Practical Techie: Be careful — digital toys may be spying devices

In the high-tech world, security and privacy go hand in hand. If a device stores personal information, privacy depends on the gadget’s ability to keep secrets safe from intruders.
In that sense, some of the playthings we give our kids as Christmas or birthday gifts may be spying on us. So, which toys should we consider safer?
It is not a new dilemma. For example, in 2015, Mattel Toy Company had to withdraw its interactive “Hello Barbie” doll because of privacy concerns about how the dolly recorded child voices. Since kids say the darndest things, many parents didn’t appreciate what comments the cutie collected or stored for others to hear.
As gimmicks become more intelligent and interconnected with other devices, parents quickly lose track of where the stored data in toys may end, posing a privacy threat to a loved one.
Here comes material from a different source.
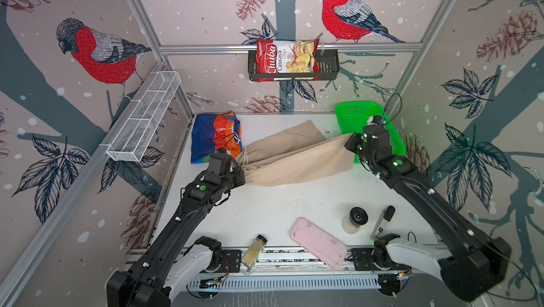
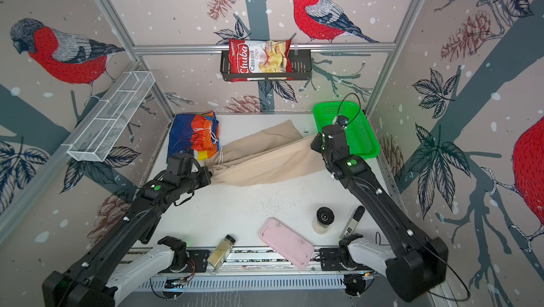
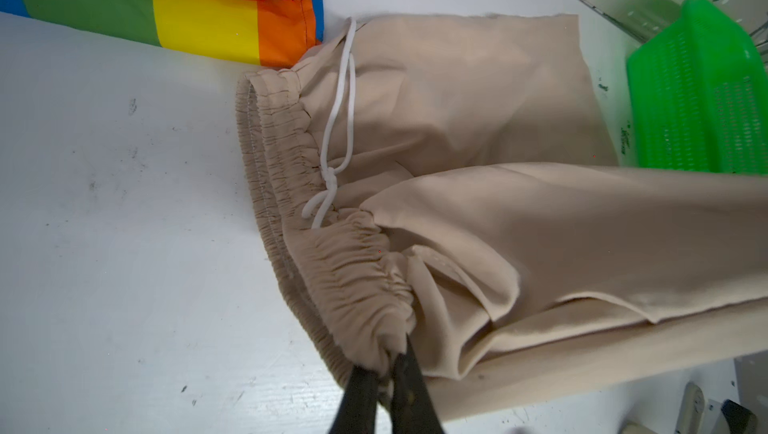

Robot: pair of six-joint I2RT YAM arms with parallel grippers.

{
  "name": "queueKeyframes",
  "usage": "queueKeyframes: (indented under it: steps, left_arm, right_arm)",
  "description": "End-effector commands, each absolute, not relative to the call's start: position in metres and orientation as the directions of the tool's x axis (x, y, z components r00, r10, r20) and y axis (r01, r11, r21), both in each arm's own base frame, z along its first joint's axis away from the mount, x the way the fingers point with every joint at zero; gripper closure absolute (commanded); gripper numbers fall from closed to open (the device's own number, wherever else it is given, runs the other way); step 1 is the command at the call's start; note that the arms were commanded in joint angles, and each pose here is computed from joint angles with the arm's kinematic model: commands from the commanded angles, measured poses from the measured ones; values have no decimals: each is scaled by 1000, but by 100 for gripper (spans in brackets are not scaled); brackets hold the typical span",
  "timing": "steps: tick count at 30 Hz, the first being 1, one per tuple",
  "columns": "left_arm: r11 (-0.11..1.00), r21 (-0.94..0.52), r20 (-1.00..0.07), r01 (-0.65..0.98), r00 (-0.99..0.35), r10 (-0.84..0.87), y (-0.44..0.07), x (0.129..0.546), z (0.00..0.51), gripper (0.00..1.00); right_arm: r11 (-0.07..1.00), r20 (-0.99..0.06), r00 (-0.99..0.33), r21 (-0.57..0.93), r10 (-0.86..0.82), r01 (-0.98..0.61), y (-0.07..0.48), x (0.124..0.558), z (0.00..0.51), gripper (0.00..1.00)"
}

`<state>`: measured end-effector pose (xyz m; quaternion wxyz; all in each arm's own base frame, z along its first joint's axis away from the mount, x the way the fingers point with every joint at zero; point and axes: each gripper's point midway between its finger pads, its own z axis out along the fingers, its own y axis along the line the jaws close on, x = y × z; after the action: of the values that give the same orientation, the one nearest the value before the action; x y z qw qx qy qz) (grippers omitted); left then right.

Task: Fold and stack the shorts
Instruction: 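Fold the leg hem with the right gripper over toward the waistband held by the left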

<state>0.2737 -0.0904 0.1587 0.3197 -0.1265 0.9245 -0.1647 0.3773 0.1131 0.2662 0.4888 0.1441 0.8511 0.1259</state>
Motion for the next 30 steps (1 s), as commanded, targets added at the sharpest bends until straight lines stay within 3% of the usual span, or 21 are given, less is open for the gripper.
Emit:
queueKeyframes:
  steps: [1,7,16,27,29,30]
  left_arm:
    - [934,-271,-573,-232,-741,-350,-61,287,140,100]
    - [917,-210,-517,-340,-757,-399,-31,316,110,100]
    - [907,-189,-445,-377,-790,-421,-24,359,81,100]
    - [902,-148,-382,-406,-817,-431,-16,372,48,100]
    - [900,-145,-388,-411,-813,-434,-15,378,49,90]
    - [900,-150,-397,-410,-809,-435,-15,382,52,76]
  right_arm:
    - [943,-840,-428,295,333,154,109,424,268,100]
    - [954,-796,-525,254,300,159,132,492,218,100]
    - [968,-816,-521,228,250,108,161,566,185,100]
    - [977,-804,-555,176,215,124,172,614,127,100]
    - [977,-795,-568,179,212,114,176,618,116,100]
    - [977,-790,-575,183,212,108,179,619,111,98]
There are three types of interactive toys: robotics, wearables, and learning.
Cute toys like Cloud Pets, a stuffed animal, allowed parents and their children to exchange messages remotely, hopefully only between them. Also, toys such as Kidizoon, or a smart doll dubbed “My Friend Cayla,” Cognitoys, Talk-to-Me Mikey, and Smart Toy Monkey all may concern some parents, according to the Dickson Wright, a Canadian legal adviser page.
Even more interactive ones as Smartwatch DX, SelfieMic, and Grush include GPS geolocation devices. Interestingly, these wearables sell as toys that help parents monitor a child’s movements but may pose privacy issues about legally protected data. Mainly by the Children’s Online Privacy Protection Act (COPPA) and the Federal Trade Commission (FTC).
How does it go? According to legal experts, the toys contain microphones, voice sensors, cameras, compasses, gyroscopes, radio transmitters, or Bluetooth that connect toys to the Internet. This allows remote servers to collect personal data to power the toy’s functionality, which third parties can later pick up or sell as marketing data.
Lawyers define as personal information that which could compromise privacy like names, addresses, online contacts, screen or usernames, telephone numbers, and Social Security. Under the COPPA statute, no child’s personal information younger than 13 years should be collected, used, or disclosed without parental consent.
Fines for violations of any federal privacy act may range from $16,000 to $40,000 per violation. It seems the FTC has not yet fined any connected toy operator as of 2021 because toy manufacturers in the know dodge the situation by limiting many playthings to only collect keypress responses and achievement levels in games.
Biometric recording or personal identifiers to operate a toy are very compromising. Collecting audio files with a child’s voice is allowed solely to replace written words, such as a search or fulfill a verbal instruction.
But, there was a breach of such regulations again in 2015 when a toy manufacturer produced a tablet that connected to the Internet, exposing the personal data of over six million children and four million adults. According to Dickson Wright lawyers, the breach included names, genders, dates of birth, and, worse, photographs.
The fear is always a hack of a connected toy when children record private conversations via Bluetooth or WiFi.
The FTC has a certification program that allows manufacturers to have a seal on their packaging or website if their toy has been reviewed and found to comply with children’s privacy requirements.
Anything next to the internet is always a privacy risk, so parents should seek this security label when buying any child an item with digital eyes and ears.
Sometimes buying a too smart toy may become a dumb idea. A chatty plaything can, in reality, be a nosey snitch.